WHAT IS REQUIRED
Exact copies of all the records are the expected output.

------ DATA LISTING

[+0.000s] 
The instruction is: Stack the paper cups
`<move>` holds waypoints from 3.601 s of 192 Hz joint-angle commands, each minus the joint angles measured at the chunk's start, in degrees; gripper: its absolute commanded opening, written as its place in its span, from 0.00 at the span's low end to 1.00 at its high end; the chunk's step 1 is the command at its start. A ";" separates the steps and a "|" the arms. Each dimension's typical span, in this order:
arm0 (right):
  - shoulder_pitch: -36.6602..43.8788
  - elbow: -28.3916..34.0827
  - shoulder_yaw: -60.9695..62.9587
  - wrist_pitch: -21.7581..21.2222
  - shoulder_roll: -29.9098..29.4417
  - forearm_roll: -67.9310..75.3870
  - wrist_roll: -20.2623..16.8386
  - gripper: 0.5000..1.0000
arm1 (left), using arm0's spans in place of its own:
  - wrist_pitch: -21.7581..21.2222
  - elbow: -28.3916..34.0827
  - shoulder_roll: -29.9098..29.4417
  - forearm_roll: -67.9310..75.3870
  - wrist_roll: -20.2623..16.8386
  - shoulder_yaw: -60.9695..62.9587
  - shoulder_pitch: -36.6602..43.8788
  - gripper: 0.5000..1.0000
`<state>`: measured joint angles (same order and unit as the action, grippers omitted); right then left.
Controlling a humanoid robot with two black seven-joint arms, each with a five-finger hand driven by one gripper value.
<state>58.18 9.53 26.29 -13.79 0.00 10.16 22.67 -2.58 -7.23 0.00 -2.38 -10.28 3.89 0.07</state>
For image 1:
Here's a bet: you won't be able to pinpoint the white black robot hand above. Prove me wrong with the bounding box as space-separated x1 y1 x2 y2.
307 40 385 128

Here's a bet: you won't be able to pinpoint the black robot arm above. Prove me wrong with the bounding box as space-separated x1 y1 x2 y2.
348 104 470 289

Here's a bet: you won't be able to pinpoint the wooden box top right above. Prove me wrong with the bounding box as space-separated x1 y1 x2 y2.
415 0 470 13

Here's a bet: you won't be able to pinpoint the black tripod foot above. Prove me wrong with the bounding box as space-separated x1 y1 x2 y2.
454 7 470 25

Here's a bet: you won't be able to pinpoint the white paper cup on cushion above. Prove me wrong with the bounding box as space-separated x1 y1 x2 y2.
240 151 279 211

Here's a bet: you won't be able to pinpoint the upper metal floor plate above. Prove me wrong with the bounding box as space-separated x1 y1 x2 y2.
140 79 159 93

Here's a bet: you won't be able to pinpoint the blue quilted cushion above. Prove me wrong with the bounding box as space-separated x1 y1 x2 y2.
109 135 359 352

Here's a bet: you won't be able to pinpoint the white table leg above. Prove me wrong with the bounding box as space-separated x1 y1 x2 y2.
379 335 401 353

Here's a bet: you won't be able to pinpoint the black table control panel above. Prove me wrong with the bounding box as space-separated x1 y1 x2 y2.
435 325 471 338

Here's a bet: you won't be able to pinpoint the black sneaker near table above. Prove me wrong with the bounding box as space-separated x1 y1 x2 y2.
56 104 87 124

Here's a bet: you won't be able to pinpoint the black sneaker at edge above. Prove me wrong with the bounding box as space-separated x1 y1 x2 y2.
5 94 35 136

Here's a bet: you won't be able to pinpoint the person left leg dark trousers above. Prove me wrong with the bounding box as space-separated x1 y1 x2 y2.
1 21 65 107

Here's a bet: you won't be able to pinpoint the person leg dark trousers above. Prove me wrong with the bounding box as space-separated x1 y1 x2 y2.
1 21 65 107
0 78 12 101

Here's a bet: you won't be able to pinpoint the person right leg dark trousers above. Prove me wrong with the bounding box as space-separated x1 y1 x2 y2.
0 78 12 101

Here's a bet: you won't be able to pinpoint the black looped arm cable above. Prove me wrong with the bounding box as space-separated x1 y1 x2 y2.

------------

SOLUTION TO THIS EXERCISE
[+0.000s] 
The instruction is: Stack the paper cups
`<move>` holds waypoints from 3.601 s of 192 Hz joint-angle commands, each minus the joint angles measured at the chunk's start, in degrees; gripper: its absolute commanded opening, written as its place in its span, from 0.00 at the span's low end to 1.00 at its high end; the chunk's step 1 is the command at its start. A ";" separates the steps and a "|" the arms. Each dimension's typical span, in this order:
arm0 (right):
  - shoulder_pitch: -36.6602..43.8788
  - elbow: -28.3916..34.0827
  - shoulder_yaw: -60.9695..62.9587
  - wrist_pitch: -21.7581..21.2222
  - shoulder_roll: -29.9098..29.4417
  - forearm_roll: -67.9310..75.3870
  - wrist_roll: -20.2623..16.8386
  - gripper: 0.5000..1.0000
arm1 (left), using arm0's spans in place of its own:
  - wrist_pitch: -21.7581..21.2222
  - elbow: -28.3916..34.0827
  - shoulder_roll: -29.9098..29.4417
  - forearm_roll: -67.9310..75.3870
  - wrist_roll: -20.2623..16.8386
  - shoulder_yaw: -60.9695..62.9587
  - shoulder_pitch: -36.6602..43.8788
  - gripper: 0.5000..1.0000
`<state>`: measured joint angles (same order and unit as the action, grippers omitted); right then left.
Controlling a humanoid robot with two black seven-joint arms, each with a five-finger hand driven by one gripper value.
<state>58.18 9.53 26.29 -13.79 0.00 10.16 22.67 -2.58 -7.23 0.00 -2.38 -10.28 3.89 0.07</state>
For image 1:
Here's a bet: you won't be able to pinpoint the white black robot hand above. Prove me wrong with the bounding box as space-separated x1 y1 x2 y2.
307 40 385 128

Here's a bet: you won't be able to pinpoint the black robot arm above. Prove me wrong with the bounding box as space-separated x1 y1 x2 y2.
348 104 470 289

Here's a bet: you won't be able to pinpoint the wooden box top right above. Prove me wrong with the bounding box as space-separated x1 y1 x2 y2.
415 0 470 13

Here's a bet: you won't be able to pinpoint the black tripod foot above. Prove me wrong with the bounding box as space-separated x1 y1 x2 y2.
454 7 470 25

Here's a bet: you won't be able to pinpoint the white paper cup on cushion above. Prove me wrong with the bounding box as space-separated x1 y1 x2 y2.
240 151 279 211

Here's a bet: you won't be able to pinpoint the upper metal floor plate above. Prove me wrong with the bounding box as space-separated x1 y1 x2 y2.
140 79 159 93

Here's a bet: you won't be able to pinpoint the blue quilted cushion above. Prove me wrong with the bounding box as space-separated x1 y1 x2 y2.
109 135 359 352

Here's a bet: you won't be able to pinpoint the white table leg above. Prove me wrong with the bounding box as space-separated x1 y1 x2 y2.
379 335 401 353

Here's a bet: you won't be able to pinpoint the black table control panel above. Prove me wrong with the bounding box as space-separated x1 y1 x2 y2.
435 325 471 338

Here's a bet: you won't be able to pinpoint the black sneaker near table above. Prove me wrong with the bounding box as space-separated x1 y1 x2 y2.
56 104 87 124

Here's a bet: you won't be able to pinpoint the black sneaker at edge above. Prove me wrong with the bounding box as space-separated x1 y1 x2 y2.
5 94 35 136

Here's a bet: you won't be able to pinpoint the person left leg dark trousers above. Prove me wrong with the bounding box as space-separated x1 y1 x2 y2.
1 21 65 107

Here's a bet: you won't be able to pinpoint the person leg dark trousers above. Prove me wrong with the bounding box as space-separated x1 y1 x2 y2.
1 21 65 107
0 78 12 101

Here's a bet: you won't be able to pinpoint the person right leg dark trousers above. Prove me wrong with the bounding box as space-separated x1 y1 x2 y2.
0 78 12 101

Here's a bet: you won't be able to pinpoint the black looped arm cable above. Prove me wrong with the bounding box as space-separated x1 y1 x2 y2.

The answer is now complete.